Compare that to IBR/PAYE. Borrowers who do not update their annual income documentation are required to pay the equivalent to if they had entered a fixed 10-year repayment plan when they entered PAYE. As long as the borrower remains in IBR/PAYE, monthly payments will count toward the required 120 payments for PSLF.
Thus, under IBR/PAYE, sneaky borrowers don’t seem to be punished because there’s a cap on their repayment amount (~10-year plan), yet needy borrowers are punished because of the increase in repayment amount; needy borrowers and sneaky borrowers stay on a PSLF-eligible plan.
On REPAYE, sneaky high-income borrowers see an upwards adjustment in their required monthly payment; needy borrowers don’t. But no one receives PSLF-eligible payments while on the alternative repayment plan.

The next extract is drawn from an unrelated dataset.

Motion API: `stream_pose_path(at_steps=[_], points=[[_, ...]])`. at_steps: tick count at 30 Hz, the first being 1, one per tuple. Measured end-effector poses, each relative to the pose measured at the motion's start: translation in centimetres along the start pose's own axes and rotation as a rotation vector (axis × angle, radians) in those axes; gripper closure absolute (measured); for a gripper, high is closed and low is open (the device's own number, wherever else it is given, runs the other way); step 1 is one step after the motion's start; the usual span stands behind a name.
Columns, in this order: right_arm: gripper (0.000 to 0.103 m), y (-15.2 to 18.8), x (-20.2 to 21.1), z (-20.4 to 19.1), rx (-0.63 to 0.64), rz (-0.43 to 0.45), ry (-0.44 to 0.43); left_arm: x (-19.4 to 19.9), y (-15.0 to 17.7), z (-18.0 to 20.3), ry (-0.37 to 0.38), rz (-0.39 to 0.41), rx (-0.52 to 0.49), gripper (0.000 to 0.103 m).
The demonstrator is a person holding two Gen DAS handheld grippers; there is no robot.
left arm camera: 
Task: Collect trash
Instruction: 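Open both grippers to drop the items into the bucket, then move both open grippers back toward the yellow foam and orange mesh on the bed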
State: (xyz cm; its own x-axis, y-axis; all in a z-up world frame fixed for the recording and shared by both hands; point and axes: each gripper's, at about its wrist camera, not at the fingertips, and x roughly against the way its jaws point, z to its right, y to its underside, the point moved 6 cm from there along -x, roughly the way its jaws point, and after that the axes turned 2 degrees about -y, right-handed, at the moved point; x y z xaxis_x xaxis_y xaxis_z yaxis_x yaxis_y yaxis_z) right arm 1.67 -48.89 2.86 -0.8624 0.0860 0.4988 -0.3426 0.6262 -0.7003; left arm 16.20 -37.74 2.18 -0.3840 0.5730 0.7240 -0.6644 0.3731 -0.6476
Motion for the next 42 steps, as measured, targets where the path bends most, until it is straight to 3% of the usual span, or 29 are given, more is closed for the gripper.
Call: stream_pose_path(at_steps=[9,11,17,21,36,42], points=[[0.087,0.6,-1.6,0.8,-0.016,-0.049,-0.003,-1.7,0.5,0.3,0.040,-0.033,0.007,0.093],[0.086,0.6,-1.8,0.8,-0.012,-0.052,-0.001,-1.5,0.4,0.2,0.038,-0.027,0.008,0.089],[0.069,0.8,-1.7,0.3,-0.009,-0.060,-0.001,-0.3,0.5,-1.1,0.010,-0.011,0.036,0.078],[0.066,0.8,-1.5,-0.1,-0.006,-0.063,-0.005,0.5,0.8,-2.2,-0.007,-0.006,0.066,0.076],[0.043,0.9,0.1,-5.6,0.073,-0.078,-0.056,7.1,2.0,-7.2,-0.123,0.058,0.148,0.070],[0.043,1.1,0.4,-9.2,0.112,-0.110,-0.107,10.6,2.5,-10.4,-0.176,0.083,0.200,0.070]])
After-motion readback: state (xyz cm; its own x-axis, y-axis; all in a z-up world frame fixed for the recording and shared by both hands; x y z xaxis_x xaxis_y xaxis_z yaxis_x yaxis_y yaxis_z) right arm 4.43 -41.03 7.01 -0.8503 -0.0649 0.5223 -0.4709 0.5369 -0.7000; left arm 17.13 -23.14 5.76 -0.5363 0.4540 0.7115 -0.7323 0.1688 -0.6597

Therefore, under REPAYE, the neediest borrowers would essentially be “punished,” in terms of PSLF, just like the sneaky borrower trying to hide income increases, because payments made under that alternative plan don’t count towards PSLF. That is, when needy borrowers forget to submit the annual documentation of income, they will be forced into the alternative repayment plan; those repayments will not count toward PSLF.
Perhaps the REPAYE should only allow those repayments on the alternative repayment plan to be eligible for PSLF if there was not an upwards adjustment in the required monthly payment amount. That way, borrowers, including the needy ones, who just happened to forget to update their income documentation will not be punished as much as the sneaky high-income borrower.
Hold Fast to Dreams has submitted an excerpt of the above as a comment to the draft rules. If you want to submit a comment, you should look here: https://www.federalregister.gov/articles/2015/07/09/2015-16623/student-assistance-general-provisions-federal-family-education-loan-program-and-william-d-ford and http://www.regulations.gov/#!submitComment;D=ED-2014-OPE-0161-0002.
To summarize the REPAYE draft rules in the context of loan forgiveness, we have this from Page 19 of the draft rules:
Repayment period …………………………… § 685.209 ……………….. For a borrower who has loans for undergraduate education only, the balance of the loans will be forgiven after 20 years of qualifying payments.
For a borrower who has at least one loan for graduate study, the balance of the loans will be forgiven after 25 years of qualifying payments.
Payments made under the alternative repayment plan would count towards forgiveness under income-driven plans if the borrower returns to such a plan, but not towards public service loan forgiveness.
Treatment of Department of Defense lump sum payments for public service loan forgiveness.
- 685.219 ……………….. Lump sum payments made under Department of Defense loan repayment programs would be applied as the number of payments resulting after dividing the amount of the lump sum payment by the monthly payment amount the borrower would have otherwise been required to make or twelve payments.